Results:  TS participants with Aggression OCS tended to make more perseverative errors than those without. Global OCS severity and tic severity did not correlate with any neuropsychological performances. No significant differences were detected between TS participants with and without Symmetry OCS.

Conclusion:  Neuropsychological deficits in TS might be affected not by global OCS severity but by specific TS-related OCS.

TOURETTE'S SYNDROME (TS) is a chronic neurodevelopmental disorder with childhood onset characterized by motor tics and at least one vocal tic.1 Since TS is presumed to be related to dysfunction in frontal-striatal circuits,2 frontal dysfunctions in these circuits may lead to neuropsychological impairments.

However, the findings regarding cognitive impairments in TS are not unitary,3 which may be because of the heterogeneous characteristics of TS. Comorbidity is thought to be one of the factors contributing to such inconsistencies.4 Therefore, examining uncomplicated TS without comorbidities could be useful. It is suggested that uncomplicated TS is linked to mild impairments in certain inhibitory tasks.5 Although this approach has made a significant contribution, uncomplicated TS patients are rather rare (about 10%).3,6 This suggests that uncomplicated TS is only one of the subtypes of the disorder and does not explain TS as a whole. Ozonoff et al.4 suggested that a dimensional approach, such as those examining comorbidity or severity, might be more useful than a categorical approach.

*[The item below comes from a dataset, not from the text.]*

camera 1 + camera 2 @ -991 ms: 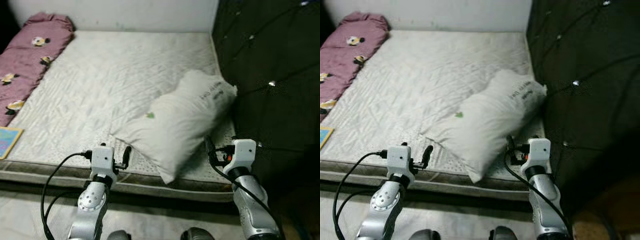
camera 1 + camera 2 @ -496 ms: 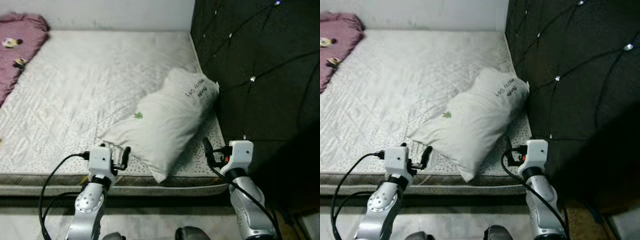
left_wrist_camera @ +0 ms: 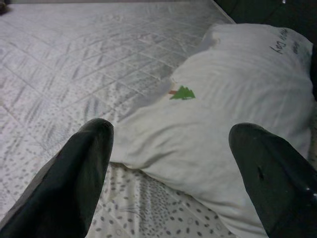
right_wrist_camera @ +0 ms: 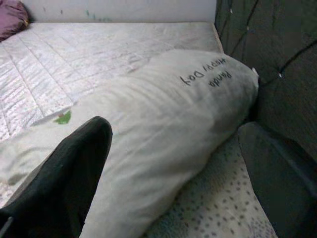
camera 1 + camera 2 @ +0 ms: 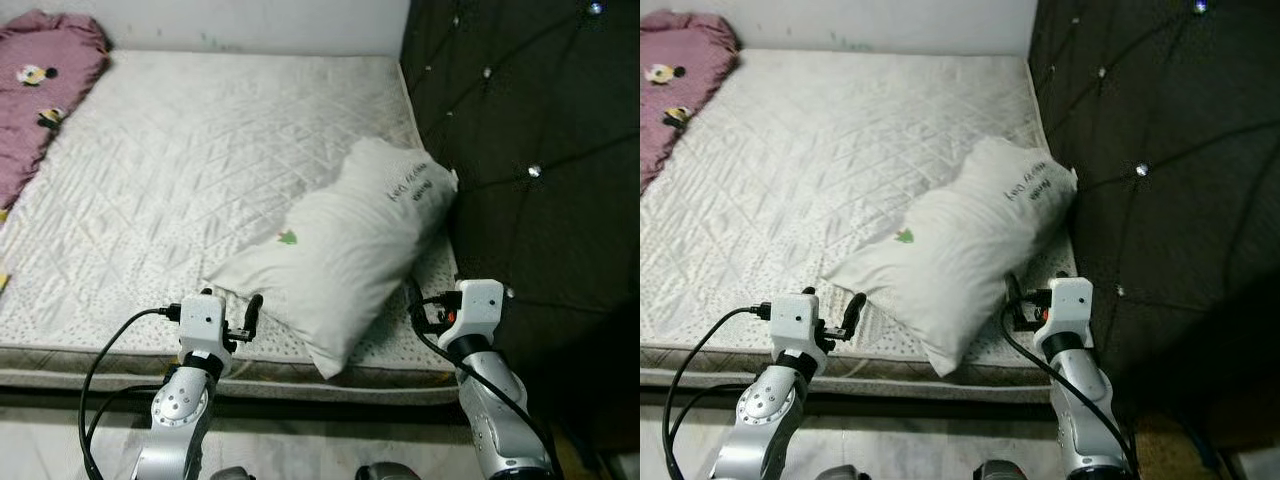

Comorbid obsessive–compulsive symptoms (OCS) are commonly exhibited in TS: about 50% of those diagnosed with TS have prominent OCS.7 Also, OCS might affect neuropsychological aspects of TS.3,8,9 Numerous studies suggest that TS and obsessive–compulsive disorder (OCD) share a common dysfunction in frontal-striatal circuits,10 which is consistent with the idea that OCS and tics might be part of a spectrum.11 Therefore, we focused on the impact of OCS on neuropsychological performance.

OCS has distinctly heterogeneous clinical expressions. These clinically different symptoms were suggested to be associated with a distinct pattern of activation of neural regions.12 Therefore, different OCS contents should be associated with different aspects of neuropsychological deficits and some researches support this.13 Four symptom dimensions have been identified in factor analysis,14 two of which are associated with increased familial risk for OCD15 and TS.16 In those two dimensions associated with TS and OCD, the first dimension includes sexual and religious obsessions, and checking compulsions (which is labeled Aggression OCS in our study), and the second dimension includes symmetry and ordering obsessions and compulsions (which is labeled Symmetry OCS in our study). These symptoms are frequently observed in patients with TS.16,17 Therefore, we surmised that Aggression and Symmetry OCS must be related to TS and focused on the effect of these two types of OCS on neuropsychological tasks.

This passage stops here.